[Brief] Pull every line with "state" from the data below and copy it.

++++++

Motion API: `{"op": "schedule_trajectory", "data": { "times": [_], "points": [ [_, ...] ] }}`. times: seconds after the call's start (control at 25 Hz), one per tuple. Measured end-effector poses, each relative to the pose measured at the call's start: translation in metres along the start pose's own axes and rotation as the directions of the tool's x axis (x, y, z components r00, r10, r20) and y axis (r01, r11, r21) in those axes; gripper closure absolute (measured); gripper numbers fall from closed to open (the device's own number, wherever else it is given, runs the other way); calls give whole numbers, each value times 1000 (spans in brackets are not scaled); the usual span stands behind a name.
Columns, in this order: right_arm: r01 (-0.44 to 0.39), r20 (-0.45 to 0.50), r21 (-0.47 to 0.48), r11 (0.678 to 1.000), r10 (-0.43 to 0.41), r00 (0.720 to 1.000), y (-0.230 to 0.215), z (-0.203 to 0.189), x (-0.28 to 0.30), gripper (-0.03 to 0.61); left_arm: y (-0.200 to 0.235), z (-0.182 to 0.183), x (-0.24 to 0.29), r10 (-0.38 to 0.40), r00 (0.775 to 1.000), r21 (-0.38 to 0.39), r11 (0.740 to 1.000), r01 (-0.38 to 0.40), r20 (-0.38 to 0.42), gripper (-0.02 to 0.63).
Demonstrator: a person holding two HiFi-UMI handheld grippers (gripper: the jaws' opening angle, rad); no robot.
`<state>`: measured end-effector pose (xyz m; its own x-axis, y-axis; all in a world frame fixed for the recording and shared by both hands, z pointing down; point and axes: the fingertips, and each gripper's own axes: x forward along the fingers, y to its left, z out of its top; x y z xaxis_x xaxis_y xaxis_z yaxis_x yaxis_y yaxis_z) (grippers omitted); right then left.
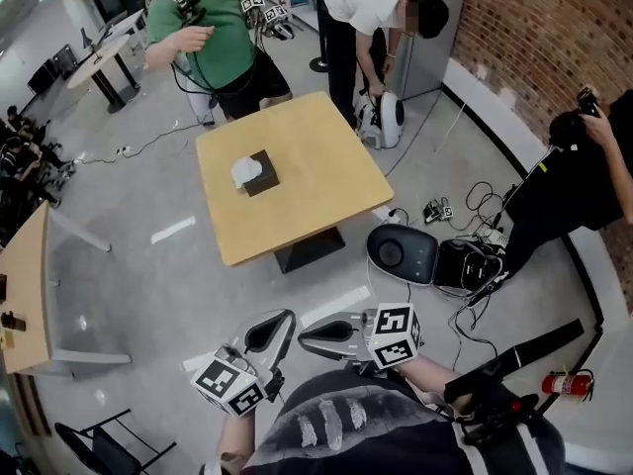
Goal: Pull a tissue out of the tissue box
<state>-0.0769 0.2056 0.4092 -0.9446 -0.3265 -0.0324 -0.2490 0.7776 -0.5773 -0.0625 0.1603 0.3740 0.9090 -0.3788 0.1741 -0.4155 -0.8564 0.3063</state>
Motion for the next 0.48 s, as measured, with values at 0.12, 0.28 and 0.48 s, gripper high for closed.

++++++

[Problem solution]
`<state>`: measured end-effector pose (xyz m; its own x-axis, y-axis; all in a world frame fixed for the recording and shared by both hands, z pointing down; point and axes: the fingertips, and each gripper's own axes: x forward along the fingers, y to its left, z out of its top; x y z xaxis_x xaxis_y xaxis_z yaxis_x yaxis_y yaxis_z) (grippers omitted); right then left.
<state>-0.0769 0.2056 0.4092 -0.9446 -0.3265 -0.0324 -0.2490 0.7776 -0.5773 -0.0625 0.1603 0.3740 0.9090 -0.3788 0.1741 -0.4155 -0.8564 0.3063</state>

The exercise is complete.